A recent example is occurring now, with U.S. Sec. of Defense Leon Panetta’s trip to Israel.

Prior to the trip, Reuters said Panetta “denied media reports on Tuesday that he would discuss possible military attack plans against Iran during a brief visit to Israel.”

By the next day, sympathetic media appeared to put words in Panetta’s mouth, with many headlines claiming the secretary used terms like “force” and “military.” However, video clips of his trip do not reflect those words coming from Panetta. Nor have clips shown Panetta taking questions from reporters. Headlines actually made Panetta sound more forceful than he actually was.

Romney was very decisive, assuring Israel of U.S. support. Agence France Presse reported:

“We should employ any and all measures to dissuade the Iranian regime from its nuclear course," he [Romney] said, expressing hope that diplomatic and economic measures would help achieve this aim, but adding that "in final analysis, of course, no option should be excluded."

The topper for Romney came when he acknowledged Jerusalem as the capital of Israel.

At a recent presser, Obama’s press secretary refused to name the capital of Israel.

In 2011, Israel’s prime minister Binyamin Netanyahu publicly corrected Obama on the president’s statement suggesting Israel revert to the 1967 borders.

By 2012 when he returned to Washington, Netanyahu delivered another lesson to Obama. Netanyahu said in a speech, “Jerusalem [is] the eternal, united capital of Israel.”

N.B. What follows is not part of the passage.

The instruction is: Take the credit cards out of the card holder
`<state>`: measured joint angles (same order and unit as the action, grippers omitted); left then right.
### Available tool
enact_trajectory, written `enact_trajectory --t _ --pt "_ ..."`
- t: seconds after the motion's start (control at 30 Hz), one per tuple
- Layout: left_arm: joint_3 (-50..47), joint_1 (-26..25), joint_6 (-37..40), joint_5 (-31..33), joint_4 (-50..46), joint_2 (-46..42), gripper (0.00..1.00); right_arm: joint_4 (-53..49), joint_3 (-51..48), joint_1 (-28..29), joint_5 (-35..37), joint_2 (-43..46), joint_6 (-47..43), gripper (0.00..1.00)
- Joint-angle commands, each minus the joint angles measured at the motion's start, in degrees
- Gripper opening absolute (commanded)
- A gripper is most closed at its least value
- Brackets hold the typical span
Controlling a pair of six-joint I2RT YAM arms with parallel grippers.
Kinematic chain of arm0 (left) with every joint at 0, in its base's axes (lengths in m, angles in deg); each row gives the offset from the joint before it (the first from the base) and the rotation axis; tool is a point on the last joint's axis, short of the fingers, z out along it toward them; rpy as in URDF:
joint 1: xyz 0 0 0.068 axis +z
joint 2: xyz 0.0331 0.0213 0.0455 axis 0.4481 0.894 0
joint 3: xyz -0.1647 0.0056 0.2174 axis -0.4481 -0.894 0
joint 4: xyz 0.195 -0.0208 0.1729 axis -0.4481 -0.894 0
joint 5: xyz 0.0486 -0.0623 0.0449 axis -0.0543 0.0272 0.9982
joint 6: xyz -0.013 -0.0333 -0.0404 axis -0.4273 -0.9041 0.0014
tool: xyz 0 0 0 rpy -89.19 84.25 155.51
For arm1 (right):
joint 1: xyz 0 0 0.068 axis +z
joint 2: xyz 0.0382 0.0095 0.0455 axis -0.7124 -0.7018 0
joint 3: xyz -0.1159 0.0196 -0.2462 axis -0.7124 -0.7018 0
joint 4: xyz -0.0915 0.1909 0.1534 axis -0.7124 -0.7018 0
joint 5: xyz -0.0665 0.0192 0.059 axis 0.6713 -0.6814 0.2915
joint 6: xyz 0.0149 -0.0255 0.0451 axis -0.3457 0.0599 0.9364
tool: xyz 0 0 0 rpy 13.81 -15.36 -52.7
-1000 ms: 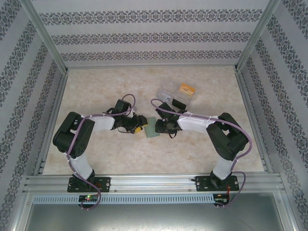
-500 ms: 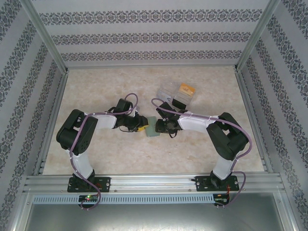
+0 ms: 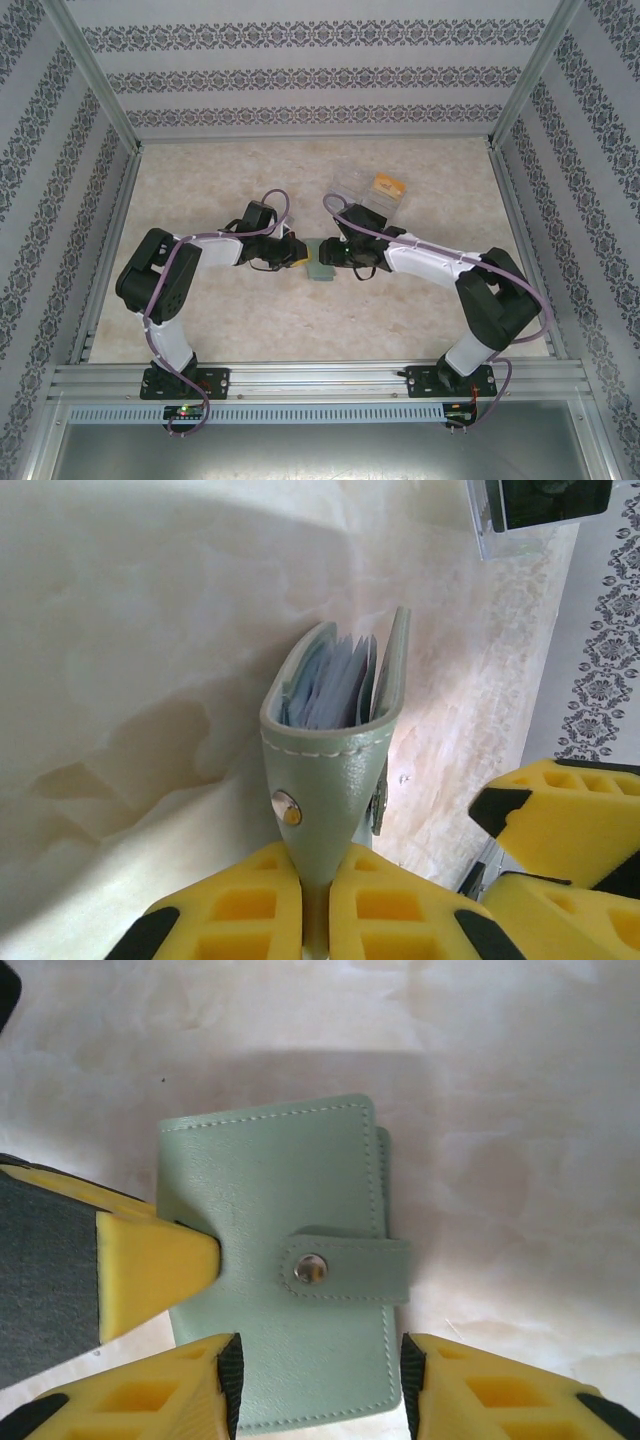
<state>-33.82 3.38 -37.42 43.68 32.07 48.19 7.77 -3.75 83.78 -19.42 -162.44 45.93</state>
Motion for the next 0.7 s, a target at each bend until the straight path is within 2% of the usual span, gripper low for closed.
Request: enact_trajectory --t 0.0,0.23,0.67 --pt "1.0 -0.58 1.84 0.08 -0.33 -1.93 0.0 0.18 2.28 -0.44 -2.41 -2.82 -0.9 0.46" --pt "1.26 -0.71 1.55 -0.2 -0.42 -1.9 0.0 -2.48 5.97 -0.1 -1.69 -7.08 -1.22 0.42" --pt "0.69 -0.75 1.13 0.75 0.28 -2.04 0.0 -6.9 8.43 0.81 2.05 -10.41 -1.57 0.42"
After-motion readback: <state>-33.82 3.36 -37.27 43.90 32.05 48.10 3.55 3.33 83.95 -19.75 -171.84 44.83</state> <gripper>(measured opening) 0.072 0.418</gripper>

At that same event, Netanyahu specifically called out a Republican congressman, praising him for leading the effort in Congress to pass new sanctions against Iran. Obama had taken credit for the sanctions.

President Barack Obama has actually maintained a very puzzling foreign policy, and not just on Israel and Iran.

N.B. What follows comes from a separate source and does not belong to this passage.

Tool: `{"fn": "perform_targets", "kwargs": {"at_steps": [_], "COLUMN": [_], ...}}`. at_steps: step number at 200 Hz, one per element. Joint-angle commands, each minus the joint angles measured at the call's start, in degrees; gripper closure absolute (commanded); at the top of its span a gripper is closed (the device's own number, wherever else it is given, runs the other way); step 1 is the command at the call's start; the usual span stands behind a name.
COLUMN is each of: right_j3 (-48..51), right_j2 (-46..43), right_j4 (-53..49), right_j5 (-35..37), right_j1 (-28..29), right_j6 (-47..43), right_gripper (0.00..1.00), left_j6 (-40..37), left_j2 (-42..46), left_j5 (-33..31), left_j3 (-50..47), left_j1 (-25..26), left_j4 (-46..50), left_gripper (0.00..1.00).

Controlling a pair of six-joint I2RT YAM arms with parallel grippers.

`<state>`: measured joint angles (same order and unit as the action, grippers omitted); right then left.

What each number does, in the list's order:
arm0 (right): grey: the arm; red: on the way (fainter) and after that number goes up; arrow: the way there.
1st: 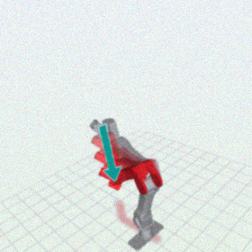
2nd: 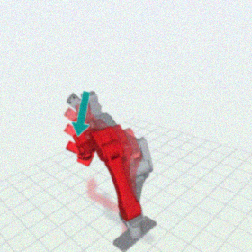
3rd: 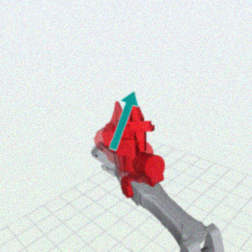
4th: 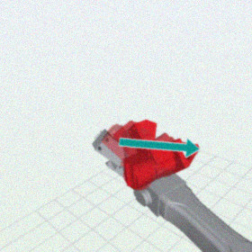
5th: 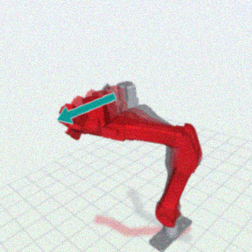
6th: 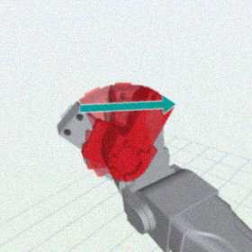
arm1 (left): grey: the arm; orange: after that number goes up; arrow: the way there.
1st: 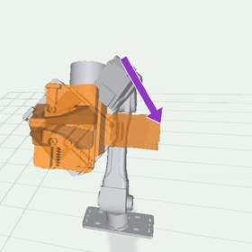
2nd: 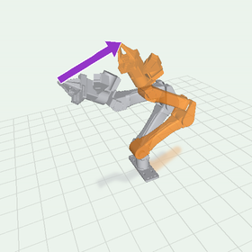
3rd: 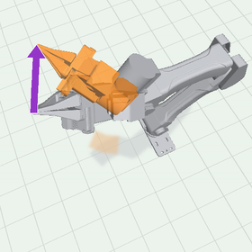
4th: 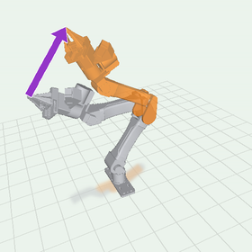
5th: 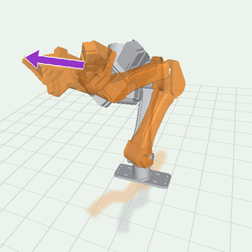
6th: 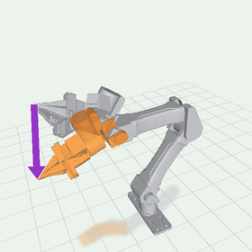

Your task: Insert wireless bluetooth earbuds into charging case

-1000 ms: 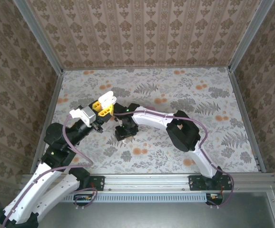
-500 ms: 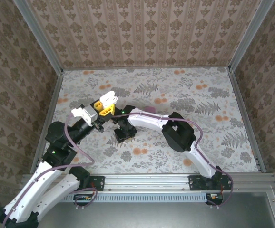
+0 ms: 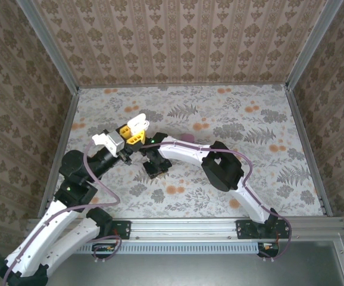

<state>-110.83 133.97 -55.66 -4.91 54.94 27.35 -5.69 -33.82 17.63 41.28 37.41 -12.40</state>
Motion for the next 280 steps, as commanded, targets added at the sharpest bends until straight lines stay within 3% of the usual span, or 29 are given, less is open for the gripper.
{"fn": "perform_targets", "kwargs": {"at_steps": [1,34,90,125,180,242,280], "right_j3": [3.45,14.89,42.37,52.33,55.59,54.31,53.07], "right_j2": [-2.2,-10.72,-28.64,-35.37,-36.56,-35.1,-35.18], "right_j4": [0.49,5.85,16.73,20.18,21.95,21.38,19.96], "right_j5": [2.94,3.31,3.32,3.55,3.16,2.0,1.67], "right_j1": [-1.08,-4.71,-14.95,-20.12,-21.52,-21.6,-21.56], "right_j6": [1.25,3.13,10.37,14.48,16.42,14.87,13.75], "right_gripper": [0.7,0.7,0.7,0.7,0.69,0.68,0.61], "left_j6": [0.57,1.62,5.33,8.47,9.41,9.21,8.98], "left_j2": [-0.7,-2.7,-8.77,-13.77,-19.38,-18.91,-18.75], "left_j5": [1.35,2.3,4.6,5.64,7.51,6.19,6.14], "left_j3": [2.09,1.63,-0.21,-2.02,-1.28,-2.3,-2.25], "left_j1": [-0.41,-0.32,-0.06,0.52,1.58,2.06,2.12], "left_j4": [-3.03,-4.7,-10.89,-16.66,-19.59,-19.3,-19.22], "left_gripper": [0.96,0.96,0.96,0.96,0.96,0.96,0.96]}}
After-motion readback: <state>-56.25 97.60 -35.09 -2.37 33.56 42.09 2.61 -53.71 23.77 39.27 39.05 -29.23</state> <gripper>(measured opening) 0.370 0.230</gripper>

Our president is putty in Russia’s hands, evidenced by Obama’s plea for “space” on a decision about missile defense. President Dmitry Medvedev was asked to wait until after Obama’s “reelection” to make decisions. Obama didn’t know his mic was still on when he put forth the question when Medvedev visited the U.S.

Romney cited Russia as a foe to the U.S., and he got that exactly right. Media were shocked, but then, they may not be aware of questionable efforts by Russia to place spies in Obama’s cabinet or by intel leaks in Canada about U.S. security or the deployment of two army brigades by Russia to the Arctic. There’s no doubt that Iran and Syria are festering because Russia obstructs action on those countries and the U.S. at present is not about to buck the Bear.

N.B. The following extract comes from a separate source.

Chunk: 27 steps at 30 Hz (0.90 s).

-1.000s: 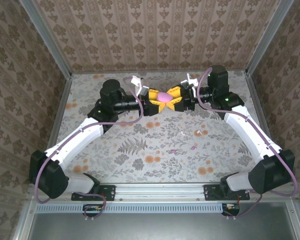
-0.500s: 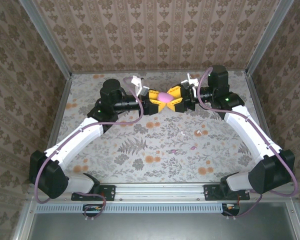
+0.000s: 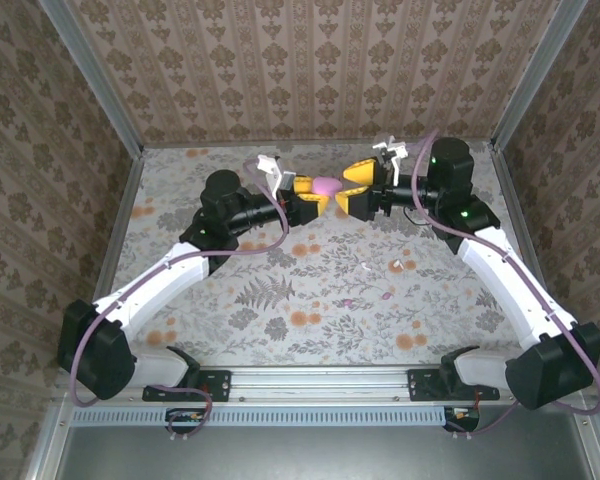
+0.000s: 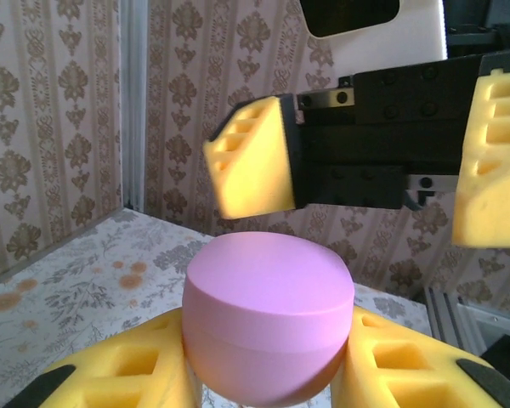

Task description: Insert wireless bluetooth earbuds into charging case

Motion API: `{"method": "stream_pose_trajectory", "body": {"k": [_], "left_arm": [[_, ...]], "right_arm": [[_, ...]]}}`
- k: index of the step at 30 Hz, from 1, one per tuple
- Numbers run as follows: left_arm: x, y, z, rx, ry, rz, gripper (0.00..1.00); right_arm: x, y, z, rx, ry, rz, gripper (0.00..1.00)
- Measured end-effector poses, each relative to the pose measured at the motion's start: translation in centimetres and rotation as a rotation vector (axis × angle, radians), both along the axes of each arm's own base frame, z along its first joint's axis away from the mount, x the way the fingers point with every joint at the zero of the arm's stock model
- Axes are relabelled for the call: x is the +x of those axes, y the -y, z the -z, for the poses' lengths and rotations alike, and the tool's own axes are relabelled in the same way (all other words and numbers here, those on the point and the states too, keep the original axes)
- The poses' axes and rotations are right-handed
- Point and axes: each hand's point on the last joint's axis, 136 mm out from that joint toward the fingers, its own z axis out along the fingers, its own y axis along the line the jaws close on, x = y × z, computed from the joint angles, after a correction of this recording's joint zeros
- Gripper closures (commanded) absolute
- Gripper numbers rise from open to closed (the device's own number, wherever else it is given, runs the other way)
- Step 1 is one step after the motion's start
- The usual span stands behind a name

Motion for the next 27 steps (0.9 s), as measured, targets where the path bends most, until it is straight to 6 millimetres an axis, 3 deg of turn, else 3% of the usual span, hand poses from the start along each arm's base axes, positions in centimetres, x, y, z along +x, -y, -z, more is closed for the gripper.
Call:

Obama bowed to the Saudi king, overlooked $55 million in U.S. taxpayer money directed to Iran in 2009 (for a “peaceful nuclear program”) and, defying the practice of both Republican and Democrat presidents, signed on to the UN Human Rights Council right after that council voted to protect a single religion above all others—Islam. That resolution, by the way, directly violates the First Amendment of the U.S. Constitution.

In 2009 the Obama administration completely misread a constitutional crisis in, of all places, Honduras. How soon we forget.

The Middle East has come unglued and we have no idea exactly who is running the show in Egypt or Syria. It’s too early to tell whether our involvement in the Libya War, engaged without consent of the U.S. Congress, will lead to anything good.

Traditional media may want Obama to be a foreign policy wizard, but fact is, he is a foreign policy disaster.

Romney knows more about foreign policy than the junior senator from Illinois did when Democrats pre-selected him as their presidential candidate.

Traditional media just can’t bring themselves to cover Obama’s mishaps or, for that matter, to praise Romney, the Republican who looked and sounded very much like a president proud of his country when he spoke in both Poland and Israel.

As for Russia, the country’s iconic newspaper Pravda has endorsed Obama for president. Pravda said Romney had “too much testosterone.”

Romney, by contrast, received an endorsement from a man whose name is synonymous with freedom, Lech Walesa, the former president of Poland.